All of the data should be restated word for word, with the pictures omitted.

Stored data:
━━━━━━━━━━━━━━━━━━━━
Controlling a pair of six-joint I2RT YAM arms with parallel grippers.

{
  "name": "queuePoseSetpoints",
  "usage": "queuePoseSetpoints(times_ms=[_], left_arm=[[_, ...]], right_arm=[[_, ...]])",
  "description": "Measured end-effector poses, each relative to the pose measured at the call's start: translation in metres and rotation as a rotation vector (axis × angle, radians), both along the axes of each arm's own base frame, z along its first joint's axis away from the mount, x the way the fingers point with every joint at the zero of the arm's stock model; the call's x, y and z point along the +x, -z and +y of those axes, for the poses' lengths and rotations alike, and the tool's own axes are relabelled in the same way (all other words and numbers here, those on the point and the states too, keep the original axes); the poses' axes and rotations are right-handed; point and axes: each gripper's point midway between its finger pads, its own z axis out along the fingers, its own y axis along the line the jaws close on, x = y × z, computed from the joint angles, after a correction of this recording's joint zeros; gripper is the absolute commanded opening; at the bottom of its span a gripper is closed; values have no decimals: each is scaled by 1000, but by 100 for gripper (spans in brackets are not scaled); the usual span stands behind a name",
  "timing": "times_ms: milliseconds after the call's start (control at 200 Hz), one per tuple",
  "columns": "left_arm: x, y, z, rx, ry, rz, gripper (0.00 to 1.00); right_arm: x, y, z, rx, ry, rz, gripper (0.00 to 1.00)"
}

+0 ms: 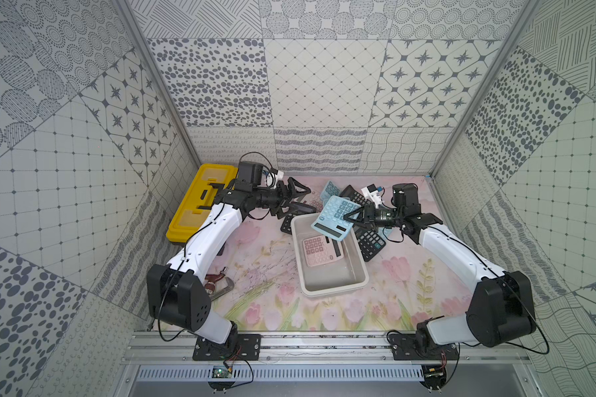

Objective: Put the calculator in the storage box
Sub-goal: Pick up the calculator from the center of the board.

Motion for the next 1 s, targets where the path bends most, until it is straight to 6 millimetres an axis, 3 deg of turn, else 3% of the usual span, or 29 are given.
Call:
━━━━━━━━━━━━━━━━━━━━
Solution for this task:
Controlling a pair of six-joint I2RT YAM arms with parallel grippers.

{
  "name": "queuePoseSetpoints",
  "usage": "queuePoseSetpoints(times_ms=[_], left_arm=[[_, ...]], right_arm=[[_, ...]])",
  "description": "Measured end-effector poses, each relative to the pose measured at the call's start: translation in metres and rotation as a rotation vector (axis × angle, radians), both along the axes of each arm's own base frame, z along its first joint's axis away from the mount, x the way the fingers point with every joint at the zero of the arm's stock model; the call's x, y and z point along the +x, -z and +y of those axes, for the poses' lengths and rotations alike, and the tool's own axes are relabelled in the same way (all other words and numbers here, those on the point and the states too, keep the original axes); the poses' axes and rotations are right-handed; point and axes: each gripper's point midway between its finger pads, its own z axis out along the fingers, its own y axis along the line the jaws close on, x = y × z, computed from the joint angles, after a correction of this recording's joint zeros; gripper is the absolute commanded opening; at the bottom of its span a gripper is closed; values have no decimals: each is scaled by 1000, but by 100 for gripper (spans in brackets are not scaled); the usual span stands behind a name",
  "timing": "times_ms: milliseconds after the call's start (control at 200 Hz), one per tuple",
  "columns": "left_arm: x, y, z, rx, ry, rz, gripper (0.00 to 1.00); right_arm: x, y, z, rx, ry, rz, gripper (0.00 to 1.00)"
}

+0 ms: 

Objective: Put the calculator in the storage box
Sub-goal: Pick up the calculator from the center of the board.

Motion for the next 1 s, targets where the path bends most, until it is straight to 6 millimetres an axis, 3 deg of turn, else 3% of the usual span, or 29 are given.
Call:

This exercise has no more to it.